The ESOP purchases shares in the Company to satisfy the Company's obligations under its Share Option Scheme and Performance Share Plan. Nil shares (2017: 254,000) in the Company were purchased during the year at a cost of £nil (2017: £944,000).
At 31 March 2018 the ESOP held nil ordinary shares in Helical plc (31 March 2017: 1,262,000).
At 31 March 2018 awards over 3,734,000 (31 March 2017: 4,744,000) ordinary shares in Helical plc, made under the terms of the Performance Share Plan, were outstanding.
The Company has entered into cross guarantees in respect of the banking facilities of its subsidiaries.

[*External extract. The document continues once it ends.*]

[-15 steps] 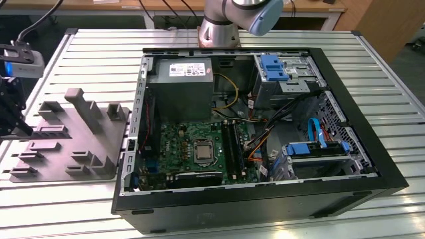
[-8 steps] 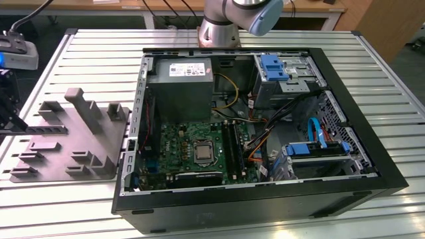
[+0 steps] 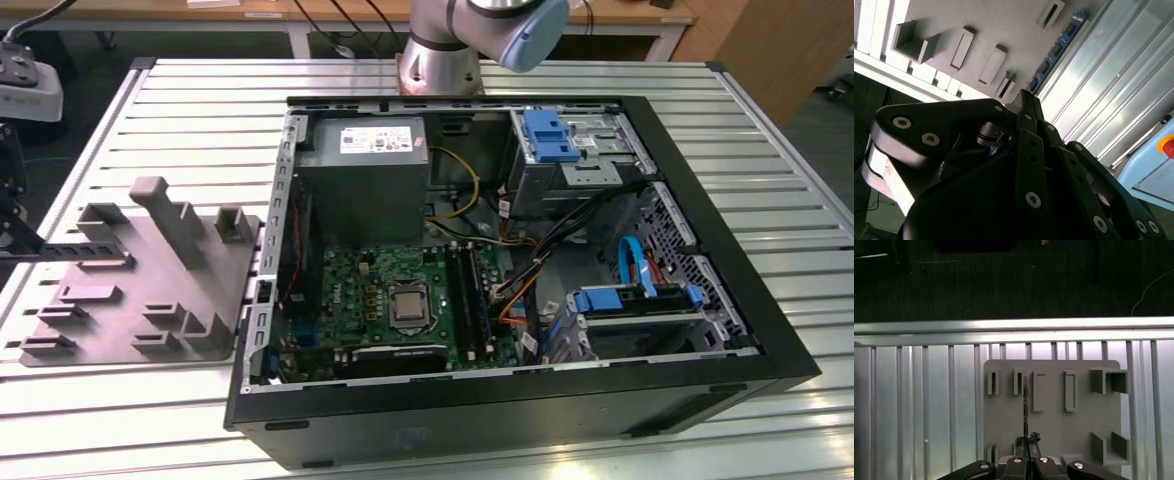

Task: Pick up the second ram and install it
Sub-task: 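Pick up the second ram and move it above second insertion slot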

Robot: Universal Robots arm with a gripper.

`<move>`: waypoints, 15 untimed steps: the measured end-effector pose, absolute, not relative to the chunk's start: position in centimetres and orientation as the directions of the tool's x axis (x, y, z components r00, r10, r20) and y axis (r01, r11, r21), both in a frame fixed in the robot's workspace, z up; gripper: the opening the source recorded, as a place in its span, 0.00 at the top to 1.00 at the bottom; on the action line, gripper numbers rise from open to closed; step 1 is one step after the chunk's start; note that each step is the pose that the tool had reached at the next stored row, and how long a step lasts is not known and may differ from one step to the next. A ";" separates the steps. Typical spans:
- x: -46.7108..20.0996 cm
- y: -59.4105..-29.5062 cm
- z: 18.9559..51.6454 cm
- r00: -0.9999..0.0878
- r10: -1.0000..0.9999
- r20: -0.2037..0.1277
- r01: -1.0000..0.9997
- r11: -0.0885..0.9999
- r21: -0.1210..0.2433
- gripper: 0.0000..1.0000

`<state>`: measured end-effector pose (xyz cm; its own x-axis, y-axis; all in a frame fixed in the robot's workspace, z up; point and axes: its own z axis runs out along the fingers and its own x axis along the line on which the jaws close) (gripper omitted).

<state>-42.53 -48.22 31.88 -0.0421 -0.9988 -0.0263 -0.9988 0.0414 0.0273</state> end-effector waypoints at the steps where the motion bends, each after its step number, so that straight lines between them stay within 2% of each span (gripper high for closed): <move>1: -42.5 -48.2 32.1 -0.042 -0.999 -0.026 -0.999 0.041 0.027 0.89; 15: -42.5 -48.2 34.8 -0.042 -0.999 -0.026 -0.999 0.041 0.027 0.89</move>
<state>-42.53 -48.22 34.85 -0.0421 -0.9988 -0.0262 -0.9988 0.0414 0.0274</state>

These are not considered to have a material value.
There were no other contingent liabilities at 31 March 2018 for the Group or the Company (31 March 2017: £nil).

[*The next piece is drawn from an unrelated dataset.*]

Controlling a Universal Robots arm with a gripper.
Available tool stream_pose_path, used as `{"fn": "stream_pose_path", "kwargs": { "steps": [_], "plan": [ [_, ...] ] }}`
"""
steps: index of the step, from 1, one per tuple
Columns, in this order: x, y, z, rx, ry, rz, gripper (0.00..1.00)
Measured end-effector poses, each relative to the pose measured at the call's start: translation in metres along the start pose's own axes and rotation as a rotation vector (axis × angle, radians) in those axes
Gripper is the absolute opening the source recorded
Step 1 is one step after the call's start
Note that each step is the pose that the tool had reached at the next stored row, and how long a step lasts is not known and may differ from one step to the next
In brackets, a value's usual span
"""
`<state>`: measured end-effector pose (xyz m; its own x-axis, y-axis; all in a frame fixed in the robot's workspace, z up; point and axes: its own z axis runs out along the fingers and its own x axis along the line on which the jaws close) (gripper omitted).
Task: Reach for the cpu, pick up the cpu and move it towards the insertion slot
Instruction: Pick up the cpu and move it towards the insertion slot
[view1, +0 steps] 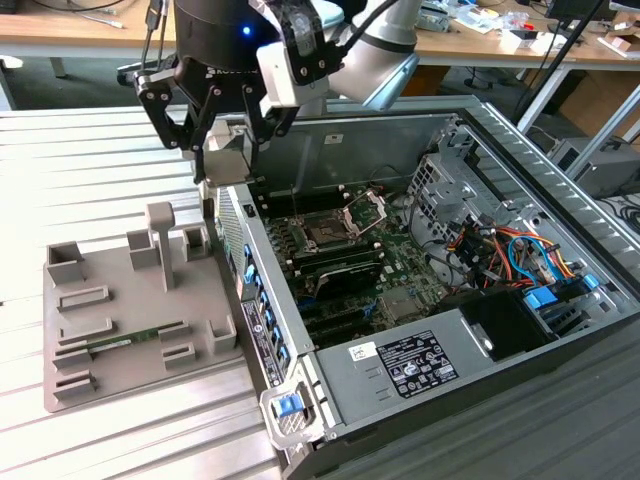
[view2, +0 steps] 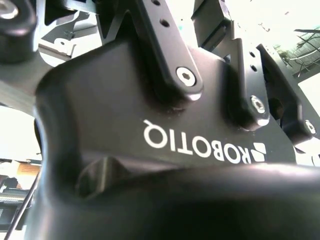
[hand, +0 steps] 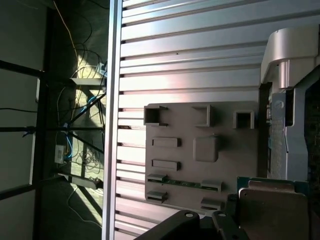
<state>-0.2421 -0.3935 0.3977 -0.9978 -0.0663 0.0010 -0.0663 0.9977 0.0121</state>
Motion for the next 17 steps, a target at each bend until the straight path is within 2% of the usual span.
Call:
{"fn": "stream_pose_path", "kwargs": {
  "steps": [17],
  "plan": [
    [-0.0117,-0.0007,0.0000,0.0000,0.0000,0.000,0.55]
  ]
}}
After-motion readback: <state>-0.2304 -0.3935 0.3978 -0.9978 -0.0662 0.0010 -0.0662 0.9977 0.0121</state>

The Group has a commitment of £63,143,000 (31 March 2017: £69,830,000) in relation to construction contracts, which are due to be completed in the year to 31 March 2019.
| 31.3.18 £000 |
Number of shares 000 |
31.3.18 pence per share |
|
|---|---|---|---|
| Net asset value | 533,894 | 118,611 | |
| Less: own shares held by ESOP | – | ||
| deferred shares | (265) | ||
| Basic net asset value | 533,629 | 118,611 | 450 |
| Add: share settled bonus | 920 | ||
| Add: dilutive effect of the Performance Share Plan | 478 | ||
| Diluted net asset value | 533,629 | 120,009 | 445 |
| Adjustment for: | |||
| fair value of financial instruments | 2,692 | ||
| fair value movement on Convertible Bond | 1,333 | ||
| deferred tax | 21,662 | ||
| Adjusted diluted net asset value | 559,316 | 120,009 | 466 |
| Adjustment for: | |||
| fair value of trading and development properties | 2,328 | ||
| EPRA net asset value | 561,644 | 120,009 | 468 |
| Adjustment for: | |||
| fair value of financial instruments | (2,692) | ||
| deferred tax | (21,662) | ||
| EPRA triple net asset value | 537,290 | 120,009 | 448 |
The adjustment for the fair value of trading and development properties represents the surplus of fair value over carrying value as at 31 March 2018.
| 31.3.17 £000 |
Number of shares 000 |
31.3.17 pence per share |
|
|---|---|---|---|
| Net asset value | 516,897 | 118,196 | |
| Less: own shares held by ESOP | (1,262) | ||
| deferred shares | (265) | ||
| Basic net asset value | 516,632 | 116,934 | 442 |
| Add: share settled bonus | 1,402 | ||
| Add: dilutive effect of the Performance Share Plan | 1,410 | ||
| Diluted net asset value | 516,632 | 119,746 | 431 |
| Adjustment for: | |||
| fair value of financial instruments | 13,929 | ||
| fair value movement on Convertible Bond | (226) | ||
| deferred tax | 23,124 | ||
| Adjusted diluted net asset value | 553,459 | 119,746 | 462 |
| Adjustment for: | |||
| fair value of trading and development properties | 12,514 | ||
| EPRA net asset value | 565,973 | 119,746 | 473 |
| Adjustment for: | |||
| fair value of financial instruments | (13,929) | ||
| deferred tax | (23,124) | ||
| EPRA triple net asset value | 528,920 | 119,746 | 442 |
The net asset values per share have been calculated in accordance with guidance issued by the European Public Real Estate Association ("EPRA").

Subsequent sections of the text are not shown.